» Work item: Starting with the line that holds "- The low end", reproduce each line through the last one of the data, exactly as written. Pictures are not copied.

» Source data:
================================

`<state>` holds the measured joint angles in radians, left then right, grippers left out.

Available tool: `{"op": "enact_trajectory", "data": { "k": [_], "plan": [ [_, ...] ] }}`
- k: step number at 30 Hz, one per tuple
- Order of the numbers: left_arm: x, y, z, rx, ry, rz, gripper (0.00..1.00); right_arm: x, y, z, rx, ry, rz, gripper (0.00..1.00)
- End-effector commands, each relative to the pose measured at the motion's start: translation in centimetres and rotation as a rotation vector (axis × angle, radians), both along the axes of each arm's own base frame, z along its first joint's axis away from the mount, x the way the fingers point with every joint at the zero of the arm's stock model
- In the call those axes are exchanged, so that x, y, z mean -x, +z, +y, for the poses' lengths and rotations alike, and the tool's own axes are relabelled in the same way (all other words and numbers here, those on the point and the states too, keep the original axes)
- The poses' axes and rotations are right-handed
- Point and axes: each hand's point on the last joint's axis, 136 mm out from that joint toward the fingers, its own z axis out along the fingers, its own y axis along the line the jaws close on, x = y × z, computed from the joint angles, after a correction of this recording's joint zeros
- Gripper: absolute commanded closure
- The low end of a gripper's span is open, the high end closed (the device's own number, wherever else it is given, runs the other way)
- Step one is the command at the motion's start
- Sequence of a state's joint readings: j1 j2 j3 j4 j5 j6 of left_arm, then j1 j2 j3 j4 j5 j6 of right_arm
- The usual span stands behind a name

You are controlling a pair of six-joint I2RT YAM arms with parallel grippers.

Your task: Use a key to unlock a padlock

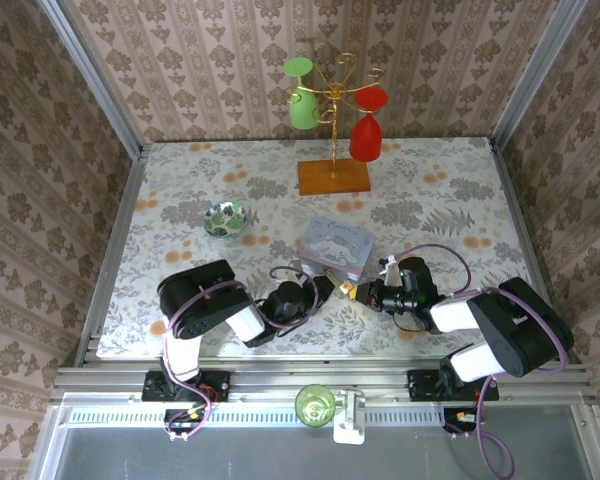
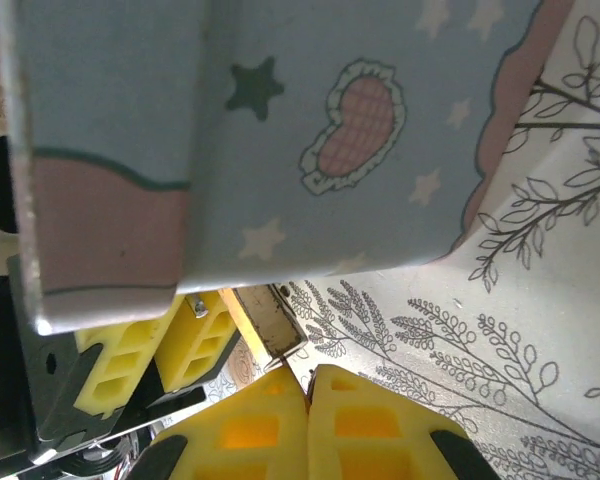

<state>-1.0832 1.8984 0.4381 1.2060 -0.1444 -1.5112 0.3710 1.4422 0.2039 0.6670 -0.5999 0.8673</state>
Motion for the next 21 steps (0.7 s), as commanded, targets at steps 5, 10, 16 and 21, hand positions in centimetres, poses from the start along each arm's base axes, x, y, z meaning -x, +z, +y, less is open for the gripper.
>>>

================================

» Solution to this problem:
- The low end of a gripper's span is open, the high end closed (the device's own number, wherever else it is given, runs the other way)
- Step one is the command at the motion's start
- Sequence of a state's joint readings: j1 j2 j3 j4 j5 j6 of left_arm, then j1 j2 j3 j4 j5 j6 of right_arm
- The usual span stands behind a name

You are controlling a pair of six-joint I2RT YAM arms with parallel grippers.

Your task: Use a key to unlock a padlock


<state>-1.0832 1.8984 0.4381 1.2060 -0.1444 -1.5112 0.3710 1.4422 0.2039 0.6670 -0.5999 0.8673</state>
Motion for the next 21 steps (0.7 s), as commanded, targets at steps 5, 10, 16 and 21, hand positions in centimetres, poses from the start along each arm's base axes, x, y, z meaning -x, +z, +y, less is open for the gripper.
>>>

That completes the response to the exercise.